The Olympic Games: Trojan horse of the surveillance society?

by time news

TRIBUNE/OPINION – The National Assembly adopted, Tuesday, March 28, the bill on the Olympic Games, despite criticism of its security component: this project provides in particular for the application of video surveillance ” intelligent ” the time of the event to be held in 2024.

What is it exactly?

It is about putting in place “algorithmic processing of images collected by means of video protection systems and cameras installed on aircraft (1) ». If the bill denies wanting to set up facial recognition, it nevertheless recognizes that it wants to proceed, via its camera-protection system, to a “attention signaling, strictly limited to indicating the predetermined event(s) they have been programmed to detect”.

Should we be worried or happy about the implementation of this tool in our security bag?

In fact, for several years now, each exceptional event has been a pretext for the implementation of new control measures which have led to the gradual construction of a surveillance society.

Everyone remembers the draconian impact that September 11, 2001 had on the lives of Westerners. Already at the time, many members of civil society were worried about a drift whose effectiveness was not seen (terrorist threats did not cease with the implementation of global surveillance measures) , and whose durability we did not want either.

This climate lasted for thirty years with, in France, nearly forty laws against terrorism. Then there was the Covid-19 episode with its procession of passes, QR codes, crowd management through fear and denunciation, mandatory confinements…

Even more recently, it was with the Ukrainian conflict that the world of generalized surveillance reached a new milestone. Indeed, the American facial biometric recognition software Clearview, was offered free of charge to the Ukrainian authorities in order to be able to identify the Russian soldiers who died on the front and inform their families for the purpose of psychological warfare.

It is also used to identify potential suspects or enemies at checkpoints, in particular to identify civilian or military targets integrated into the “Mirovorets” filing system. (2).
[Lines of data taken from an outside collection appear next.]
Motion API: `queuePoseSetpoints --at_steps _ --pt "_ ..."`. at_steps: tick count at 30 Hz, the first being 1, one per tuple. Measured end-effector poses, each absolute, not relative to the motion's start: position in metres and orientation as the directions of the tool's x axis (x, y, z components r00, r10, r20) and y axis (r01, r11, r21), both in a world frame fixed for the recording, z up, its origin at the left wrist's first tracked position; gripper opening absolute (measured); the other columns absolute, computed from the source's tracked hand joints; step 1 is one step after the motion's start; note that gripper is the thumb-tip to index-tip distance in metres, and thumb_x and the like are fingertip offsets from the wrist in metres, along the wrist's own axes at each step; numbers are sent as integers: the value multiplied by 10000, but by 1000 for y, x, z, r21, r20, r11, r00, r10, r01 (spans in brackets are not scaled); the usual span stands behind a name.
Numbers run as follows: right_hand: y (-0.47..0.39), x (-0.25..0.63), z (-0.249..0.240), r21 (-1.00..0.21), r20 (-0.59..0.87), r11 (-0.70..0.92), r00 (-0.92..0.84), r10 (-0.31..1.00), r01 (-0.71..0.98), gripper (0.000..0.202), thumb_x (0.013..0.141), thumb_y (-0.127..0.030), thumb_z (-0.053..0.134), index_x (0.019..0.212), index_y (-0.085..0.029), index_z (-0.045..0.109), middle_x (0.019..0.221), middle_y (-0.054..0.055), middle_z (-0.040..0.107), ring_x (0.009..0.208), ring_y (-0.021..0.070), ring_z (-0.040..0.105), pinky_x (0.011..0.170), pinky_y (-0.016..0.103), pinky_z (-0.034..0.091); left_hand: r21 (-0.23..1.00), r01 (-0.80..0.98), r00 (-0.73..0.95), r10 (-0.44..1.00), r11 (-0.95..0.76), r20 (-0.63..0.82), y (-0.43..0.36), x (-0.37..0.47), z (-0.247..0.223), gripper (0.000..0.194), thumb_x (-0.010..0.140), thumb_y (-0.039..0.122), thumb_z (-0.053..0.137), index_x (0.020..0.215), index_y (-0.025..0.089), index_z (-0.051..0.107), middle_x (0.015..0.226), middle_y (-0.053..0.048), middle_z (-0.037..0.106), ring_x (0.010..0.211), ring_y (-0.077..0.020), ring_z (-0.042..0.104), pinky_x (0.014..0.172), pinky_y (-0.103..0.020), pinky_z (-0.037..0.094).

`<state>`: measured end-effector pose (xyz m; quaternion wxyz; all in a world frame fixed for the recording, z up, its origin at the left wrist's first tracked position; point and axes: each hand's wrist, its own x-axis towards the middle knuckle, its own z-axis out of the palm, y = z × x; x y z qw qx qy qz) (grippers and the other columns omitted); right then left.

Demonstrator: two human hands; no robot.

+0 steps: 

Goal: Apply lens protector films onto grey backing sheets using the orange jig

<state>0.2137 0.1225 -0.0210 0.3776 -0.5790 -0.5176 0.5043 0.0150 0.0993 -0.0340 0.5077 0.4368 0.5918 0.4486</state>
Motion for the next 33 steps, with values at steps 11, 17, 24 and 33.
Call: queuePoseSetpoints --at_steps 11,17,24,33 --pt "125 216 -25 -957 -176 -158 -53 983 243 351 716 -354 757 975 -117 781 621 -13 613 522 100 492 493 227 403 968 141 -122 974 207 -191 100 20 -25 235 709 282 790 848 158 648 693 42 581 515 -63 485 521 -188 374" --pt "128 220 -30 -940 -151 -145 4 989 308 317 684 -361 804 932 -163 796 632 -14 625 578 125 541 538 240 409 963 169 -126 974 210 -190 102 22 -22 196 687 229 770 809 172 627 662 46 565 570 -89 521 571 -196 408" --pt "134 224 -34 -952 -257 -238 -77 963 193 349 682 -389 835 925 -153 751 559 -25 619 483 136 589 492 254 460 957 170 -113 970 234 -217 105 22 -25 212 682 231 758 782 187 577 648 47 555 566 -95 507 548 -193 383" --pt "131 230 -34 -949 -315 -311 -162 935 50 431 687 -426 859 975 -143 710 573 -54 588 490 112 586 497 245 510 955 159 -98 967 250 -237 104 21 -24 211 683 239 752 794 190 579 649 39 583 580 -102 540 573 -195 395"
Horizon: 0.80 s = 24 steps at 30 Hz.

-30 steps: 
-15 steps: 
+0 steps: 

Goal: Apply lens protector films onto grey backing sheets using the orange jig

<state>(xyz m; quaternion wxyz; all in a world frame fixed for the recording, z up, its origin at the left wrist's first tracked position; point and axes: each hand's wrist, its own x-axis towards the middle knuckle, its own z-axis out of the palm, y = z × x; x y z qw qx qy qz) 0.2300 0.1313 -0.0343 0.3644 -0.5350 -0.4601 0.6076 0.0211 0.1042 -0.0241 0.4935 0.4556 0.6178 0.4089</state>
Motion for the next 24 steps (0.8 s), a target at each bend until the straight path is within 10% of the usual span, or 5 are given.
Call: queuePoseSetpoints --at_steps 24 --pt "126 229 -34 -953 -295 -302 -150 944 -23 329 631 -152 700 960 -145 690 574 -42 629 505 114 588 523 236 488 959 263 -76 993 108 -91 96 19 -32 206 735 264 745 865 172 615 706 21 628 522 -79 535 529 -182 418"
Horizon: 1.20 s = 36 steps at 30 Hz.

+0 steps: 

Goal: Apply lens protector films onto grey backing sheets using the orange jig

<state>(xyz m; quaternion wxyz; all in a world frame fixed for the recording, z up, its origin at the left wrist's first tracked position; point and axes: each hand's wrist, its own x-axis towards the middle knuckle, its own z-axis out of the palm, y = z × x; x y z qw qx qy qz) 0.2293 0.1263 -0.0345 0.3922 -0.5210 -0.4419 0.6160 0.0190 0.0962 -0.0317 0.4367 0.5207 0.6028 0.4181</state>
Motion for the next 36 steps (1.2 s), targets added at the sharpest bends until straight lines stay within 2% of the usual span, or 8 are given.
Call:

However, Clearview has not only a military vocation, but also a civilian one. According to Washington Postits director assumed that he wanted “expand its data collection capabilities to 100 billion photos, build new products, grow its international sales team, and pay more to lobby government policymakers to ‘develop favorable regulations’ (3) ».

In this context, the Ukrainian conflict gives this company the necessary springboard for mass experimentation that is not very regulated by law. Clearview is only the tip of the iceberg since many American or international competitors are investing considerable sums to recover shares of this promising market (4).

So, should we fear the increasingly significant development of this type of technology in France through events such as the Covid or the Olympic Games?

Some will argue that this market will develop with or without France, and that we have no choice but to get involved too. Nothing is less sure. And we can legitimately fear the abuses that will inevitably occur with these tools once we have opened Pandora’s box: the Chinese model of social control has proven to us that this type of surveillance society is possible and that we may very well not be spared in the near future.

For our part, when we note the abusive use that Emmanuel Macron was able to make of the tools that were at his disposal during the successive crises of his first mandate, we refuse the idea of ​​adding surveillance weapons between his hands.

The identification of criminals in the heart of the masses can continue to be managed by the human factor if we give enough resources to the forces responsible for our security. More generally, we refuse to develop this type of draconian technology. A technology that plunges us into a society of permanent suspicion, where the individual is no longer presumed innocent, but where all the masses are presumed guilty and therefore constantly monitored. A society that borders on the darkest of fictions.

Our freedom will gain what our security will lose. As the philosopher Nicolas Berdiaev wrote: “Perhaps a new century is beginning, a century in which the intellectuals and the educated class will dream of ways to avoid utopias and return to a less perfect and freer non-utopian society (5). »

*Jean-Frédéric Poisson is president of the political party VIA | the way of the people.

Notes :

(1) “Bill relating to the Olympic and Paralympic Games of 2024 and containing various other provisions”, National Assembly, 01/02/2023.

(2) “PEACE MAKER”.

(3) « Facial recognition firm Clearview AI tells investors it’s seeking massive expansion beyond law enforcement », The Washington Postthe 16/02/2022.

(4) “Facial Recognition Market – Growth, Trends, Covid-19 Impact and Forecast (2023-2028)”, Mordor Intelligenceon 10/04/2021.

(5) Epigraph of the original English edition of Brave New World (“Brave New World”) by Aldous Huxley.